You're going to pay for everything you picked and you see something is on sale. If the person in charge of displaying products around is smart, they'll put products on sale on the way to the checkout, as that's where you purchase products on impulse. Well, not only items on sale but other products we purchase on impulse - chocolate, candies, snacks and whatnot.

There is also the "instinctive factor". In the book Sapiens, I believe in the very first chapter, it's said that in the wild, animals (including our ancestors) would find a tree full of fruit and eat them all, even though it is too much. That's why we do the same when we buy chocolate, for example: instinctively, we are programmed to eat all the food when we find it because we don't know the next time we will find food.

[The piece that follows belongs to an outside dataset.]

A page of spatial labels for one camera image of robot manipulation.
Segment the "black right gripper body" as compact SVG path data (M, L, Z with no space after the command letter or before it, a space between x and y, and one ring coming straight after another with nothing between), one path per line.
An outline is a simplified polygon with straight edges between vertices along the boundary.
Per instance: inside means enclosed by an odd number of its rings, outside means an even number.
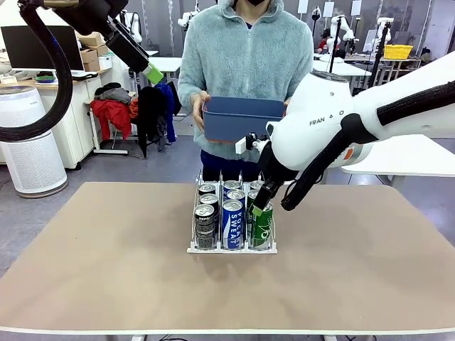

Similarly, you get to the supermarket and see a huge variety of food and goods - you want to buy them all, especially if they're on sale.

Learn more:

Yuval Noah Harari - Sapiens: A Brief History of Humankind - buy on Amazon.de, Amazon.com

― Why do I always spend a lot in the supermarket?

Supermarkets know how you'll behave, and display products in a way you'll purchase more - for example, products on sale near checkout.

Similar products and products that need each other to work are displayed together.

Supermarkets keep you from seeing daylight, so you don't notice how much time you're spending indoors. Similarly, they make floors slippery so it takes longer for you to walk (you don't want to fall down, do you?).